Just to make matters worse, I had no phone with me (I know, practice what you preach), and when I asked a random guy in a van (again, not very safe) if he would let me borrow his phone, because of the pesky virus I knew the chances were slim.  He shook his head and growled at me (yes, that is true, a grown man did actually growl at me).  I walked 2 miles of uphill back home again on what I later found out was a stress fracture. 

Just to reiterate the importance of socks further I’ll share another sock tale.  At the last minute I had decided to run after work to allow the rush hour traffic to die down a bit.  I usually have some form of kit in my car, that’s one of the perks of having a car that’s like a waste disposal centre, there’s usually all manner of things in there!  Once I found a melon under the passenger seat! I’m not even sure how long it had been there.  Anyway, I had everything I needed apart from a pair of socks.  I also had an old pair of trainers in the car, so thought I was set.  The plan was only to go 3 miles anyway.  That was the first and last time that I would ever run with naked feet. It wasn’t a dodgy sock chaffing this time, it was the lack of a sock that did the damage, my foot being literally grated away by the crease of my trainer.  More blisters and some dirty great blood stains. Another painful after shower run.

One of my friends ran a race with a holey sock and ended up developing plantar fasciitis due to the unnatural running gait she was utilising to stop the inevitable holey sock blister from getting a ‘hole’ lot worse. 

Socks are regularly overlooked by their eye-catching neighbours, the running shoe.  Which is understandable as your feet are probably the most important part of your body when it comes to running, you could be hitting the ground thousands of times on each foot if you are going for a higher mileage run.  All I’m saying is select your socks like you are choosing a life partner;  you’re going to be spending a hell of a lot of time together so you really want to make sure they don’t rub you up the wrong way!

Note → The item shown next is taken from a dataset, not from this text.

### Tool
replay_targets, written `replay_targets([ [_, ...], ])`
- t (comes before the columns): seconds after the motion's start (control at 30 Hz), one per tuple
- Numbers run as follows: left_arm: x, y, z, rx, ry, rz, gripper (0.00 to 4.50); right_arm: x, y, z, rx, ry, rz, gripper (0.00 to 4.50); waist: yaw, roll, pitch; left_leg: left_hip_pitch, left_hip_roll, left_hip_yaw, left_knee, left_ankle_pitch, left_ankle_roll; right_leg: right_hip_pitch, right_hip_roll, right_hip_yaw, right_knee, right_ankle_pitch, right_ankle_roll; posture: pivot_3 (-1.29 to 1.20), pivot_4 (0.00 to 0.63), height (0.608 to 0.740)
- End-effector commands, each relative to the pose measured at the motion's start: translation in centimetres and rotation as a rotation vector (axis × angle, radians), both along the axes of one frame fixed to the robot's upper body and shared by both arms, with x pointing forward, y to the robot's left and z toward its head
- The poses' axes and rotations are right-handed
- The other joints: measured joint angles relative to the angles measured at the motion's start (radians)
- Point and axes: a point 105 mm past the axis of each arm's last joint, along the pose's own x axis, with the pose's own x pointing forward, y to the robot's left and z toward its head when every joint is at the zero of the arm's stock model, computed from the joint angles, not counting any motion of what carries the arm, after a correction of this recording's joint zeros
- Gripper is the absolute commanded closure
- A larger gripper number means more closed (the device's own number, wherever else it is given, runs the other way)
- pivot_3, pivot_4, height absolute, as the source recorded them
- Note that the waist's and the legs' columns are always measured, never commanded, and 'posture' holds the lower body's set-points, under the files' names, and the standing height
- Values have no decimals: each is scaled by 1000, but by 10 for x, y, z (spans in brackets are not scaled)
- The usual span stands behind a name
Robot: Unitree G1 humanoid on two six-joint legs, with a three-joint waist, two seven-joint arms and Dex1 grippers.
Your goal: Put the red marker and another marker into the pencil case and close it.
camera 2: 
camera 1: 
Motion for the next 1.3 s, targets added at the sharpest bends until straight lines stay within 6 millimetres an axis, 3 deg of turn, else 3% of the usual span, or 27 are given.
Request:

No socks could have prevented my half marathon feet.
Definitely not ideal for running, but how cool are these? Found them while doing some sock searching!
We’ve all been there…..

Trot Thoughts

·       You don’t need to spend a fortune on running socks. The socks I always buy are Karrimor anklet socks.  You can buy them from around £5.99 from leading sports shops, so they are really cheap and they last for ages. They even tell you which sock is for the right and left foot! 😂

·       Don’t run with naked feet; it stinks and it’s dangerous (think man with no Vaseline on his nips).

·       I love how all this nonsense writing is actually helping me to learn new things.  This time I learned that ‘Phalanges’ are real.  They are the bones that make up the fingers and the toes!


  1. That’s brilliant Lyndsay. I didn’t notice you’d sent it until just now.

    It’s really interesting and funny reading, even if i feel the pain for you!

    Hope you’re having a good day.

    Speak later.


    Get Outlook for Android


    Liked by 1 person

  2. Ouch! I wear Karrimor too. Although my other half got me some underarmour ones in TK Maxx which are good. Plus I don’t have to work out my left from my right whilst half asleep!